- Silverwood Location in Michigan Silverwood Location in the United States
- Coordinates: 43°19′24″N 83°14′53″W﻿ / ﻿43.32333°N 83.24806°W
- Country: United States
- State: Michigan
- Counties: Lapeer, Tuscola
- Townships: Rich, Dayton
- platted: July 19, 1899

Government
- • Type: none
- Elevation: 804 ft (245 m)

Population
- • Total: 1,342
- Time zone: UTC-5 (Eastern (EST))
- • Summer (DST): UTC-4 (EDT)
- ZIP codes: 48760
- GNIS feature ID: 637970

= Silverwood, Michigan =

Silverwood is an unincorporated community on the border of Rich Township, Lapeer County and Dayton Township, Tuscola County in Michigan at .

==History==
When the narrow gauge Port Huron and Northwestern Railway was built through here in 1882, the residents applied for a post office. One suggested naming it something easy to remember, and the post office named "Easy" opened on 13 April 1882, with James R. Chapin as the first postmaster.
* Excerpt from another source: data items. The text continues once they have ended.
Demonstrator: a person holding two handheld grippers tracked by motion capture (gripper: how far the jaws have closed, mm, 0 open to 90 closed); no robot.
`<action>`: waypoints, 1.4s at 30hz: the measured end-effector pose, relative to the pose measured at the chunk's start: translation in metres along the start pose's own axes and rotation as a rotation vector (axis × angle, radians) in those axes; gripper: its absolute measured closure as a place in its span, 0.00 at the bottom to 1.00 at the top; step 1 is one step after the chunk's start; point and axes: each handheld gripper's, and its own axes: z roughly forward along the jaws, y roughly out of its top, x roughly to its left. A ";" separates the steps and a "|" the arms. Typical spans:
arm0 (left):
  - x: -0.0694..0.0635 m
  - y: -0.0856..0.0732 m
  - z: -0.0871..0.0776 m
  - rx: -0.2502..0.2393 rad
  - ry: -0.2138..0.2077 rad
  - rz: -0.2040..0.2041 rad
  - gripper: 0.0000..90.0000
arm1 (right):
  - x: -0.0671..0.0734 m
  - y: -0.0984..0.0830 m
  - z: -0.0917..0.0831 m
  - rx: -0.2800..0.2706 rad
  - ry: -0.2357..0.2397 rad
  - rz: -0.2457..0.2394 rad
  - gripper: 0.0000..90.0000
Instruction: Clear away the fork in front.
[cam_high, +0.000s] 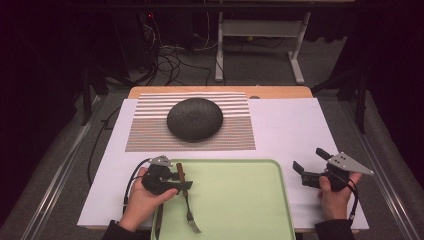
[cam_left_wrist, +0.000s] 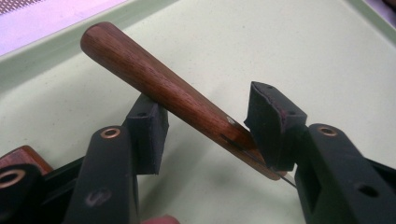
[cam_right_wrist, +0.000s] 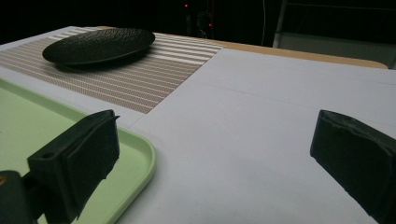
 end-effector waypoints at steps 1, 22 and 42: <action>-0.001 0.000 0.000 0.005 0.011 0.006 0.51 | 0.000 0.000 0.000 0.000 -0.001 -0.002 0.02; -0.017 -0.005 0.012 0.080 0.230 0.142 0.41 | 0.000 0.000 0.000 0.001 0.000 0.004 0.02; -0.038 -0.013 0.014 0.093 0.126 0.171 0.96 | -0.001 -0.001 0.000 0.001 0.000 0.006 0.02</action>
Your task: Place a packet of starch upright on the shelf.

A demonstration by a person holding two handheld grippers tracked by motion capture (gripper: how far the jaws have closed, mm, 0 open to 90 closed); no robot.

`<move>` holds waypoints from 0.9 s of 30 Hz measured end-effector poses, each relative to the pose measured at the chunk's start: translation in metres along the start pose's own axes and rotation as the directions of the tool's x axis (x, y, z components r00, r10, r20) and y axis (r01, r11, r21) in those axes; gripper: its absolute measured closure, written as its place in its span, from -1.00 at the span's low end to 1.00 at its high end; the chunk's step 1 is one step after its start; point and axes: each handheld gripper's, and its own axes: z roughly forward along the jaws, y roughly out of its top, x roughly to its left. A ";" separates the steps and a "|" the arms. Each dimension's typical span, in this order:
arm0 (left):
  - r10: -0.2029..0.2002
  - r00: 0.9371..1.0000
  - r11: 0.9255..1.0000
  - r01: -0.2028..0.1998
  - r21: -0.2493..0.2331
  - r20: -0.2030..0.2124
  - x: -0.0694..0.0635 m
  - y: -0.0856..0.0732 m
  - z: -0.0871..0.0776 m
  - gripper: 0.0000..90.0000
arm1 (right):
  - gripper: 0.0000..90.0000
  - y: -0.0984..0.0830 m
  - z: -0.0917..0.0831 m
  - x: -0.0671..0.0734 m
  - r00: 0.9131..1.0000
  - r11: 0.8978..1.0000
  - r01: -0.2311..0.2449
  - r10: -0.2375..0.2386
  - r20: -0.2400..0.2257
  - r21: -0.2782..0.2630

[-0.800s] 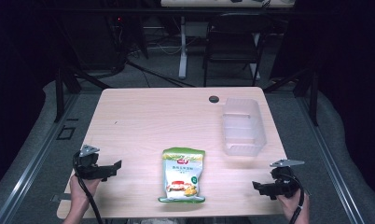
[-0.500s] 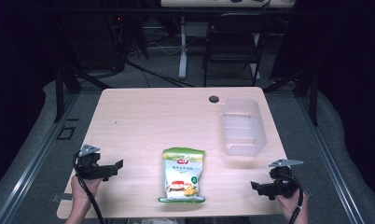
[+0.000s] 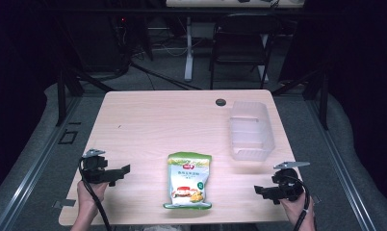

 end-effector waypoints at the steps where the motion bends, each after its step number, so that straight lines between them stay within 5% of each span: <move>1: 0.007 1.000 1.000 -0.007 0.011 0.002 0.001 0.001 0.001 -1.00 | -0.70 0.001 0.001 0.001 1.000 1.000 0.001 -0.001 -0.004 -0.001; 6: 0.029 0.999 0.999 -0.029 0.016 0.017 0.004 0.005 0.008 -0.99 | -0.70 0.011 0.009 0.009 0.999 1.000 0.004 -0.003 -0.051 0.014; 10: 0.029 0.999 0.999 -0.030 0.018 0.029 0.004 0.008 0.014 -0.99 | -0.72 0.016 0.017 0.017 0.999 0.998 0.006 -0.003 -0.043 0.056; 19: 0.050 0.998 0.998 -0.051 0.026 0.042 0.003 0.008 0.017 -0.99 | -0.72 0.032 0.026 0.039 0.995 0.998 0.020 -0.015 -0.101 0.051; 27: 0.058 0.998 0.997 -0.060 0.043 0.038 0.002 0.006 0.015 -0.94 | -0.71 0.057 0.045 0.067 0.980 0.996 0.074 -0.062 -0.189 0.054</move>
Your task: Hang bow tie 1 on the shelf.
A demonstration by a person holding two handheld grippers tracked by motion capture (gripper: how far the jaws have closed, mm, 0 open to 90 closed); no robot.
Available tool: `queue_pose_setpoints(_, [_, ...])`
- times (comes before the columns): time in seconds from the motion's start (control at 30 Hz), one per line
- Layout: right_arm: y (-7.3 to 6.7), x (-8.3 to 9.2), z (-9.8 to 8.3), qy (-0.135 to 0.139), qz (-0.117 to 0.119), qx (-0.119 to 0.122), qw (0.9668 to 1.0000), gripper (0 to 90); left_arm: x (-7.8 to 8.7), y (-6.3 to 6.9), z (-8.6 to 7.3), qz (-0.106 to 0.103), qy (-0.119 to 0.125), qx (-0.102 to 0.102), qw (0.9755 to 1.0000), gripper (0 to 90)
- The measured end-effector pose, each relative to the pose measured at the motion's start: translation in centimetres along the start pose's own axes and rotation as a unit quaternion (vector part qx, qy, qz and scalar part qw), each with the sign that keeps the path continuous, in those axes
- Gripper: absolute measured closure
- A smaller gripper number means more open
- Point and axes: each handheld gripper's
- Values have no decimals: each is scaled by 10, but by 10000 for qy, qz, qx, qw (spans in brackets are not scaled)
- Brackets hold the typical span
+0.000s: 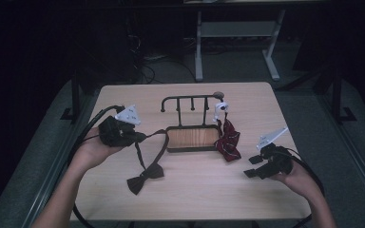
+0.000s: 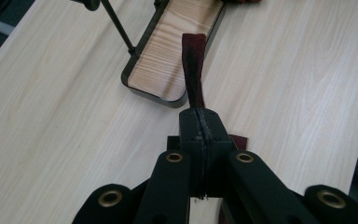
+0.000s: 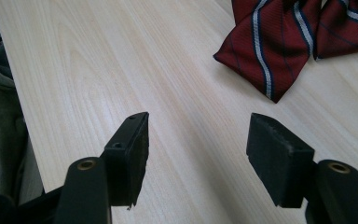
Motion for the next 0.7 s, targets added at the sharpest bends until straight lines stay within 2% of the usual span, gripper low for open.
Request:
queue_pose_setpoints(0.37, [0,1,0,3,-34,31,10000,386,3,-12,16,83,-122,-28,9999,897])
queue_pose_setpoints(0.7, [0,3,-1,22,-32,26,10000,386,4,-18,26,119,-150,-19,9998,898])
Point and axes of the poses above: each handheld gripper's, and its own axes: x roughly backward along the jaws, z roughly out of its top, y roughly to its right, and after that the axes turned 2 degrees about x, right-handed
The name changed to "Rollo" on 27 March 1890, and changed again on 2 May 1892 to "Silverwood", after the nearby stands of white pine. A subdivision plat for the Village of Silverwood was filed on 19 July 1899. The Pere Marquette Railroad purchased the Port Huron and Northwestern Railway and changed its rails to standard gauge.

==Government==
Silverwood as an unincorporated community has no government of its own, so is governed by whichever township that part of the community is within. Silverwood is served by the Mayville Community School District as well as other nearby school districts. The Silverwood-based post office, with ZIP code 48760, also serves the northeast portion of Rich Township, as well as the southeast portion of Dayton Township, and small areas in Koylton Township in Tuscola County, and Burlington Township in Lapeer County.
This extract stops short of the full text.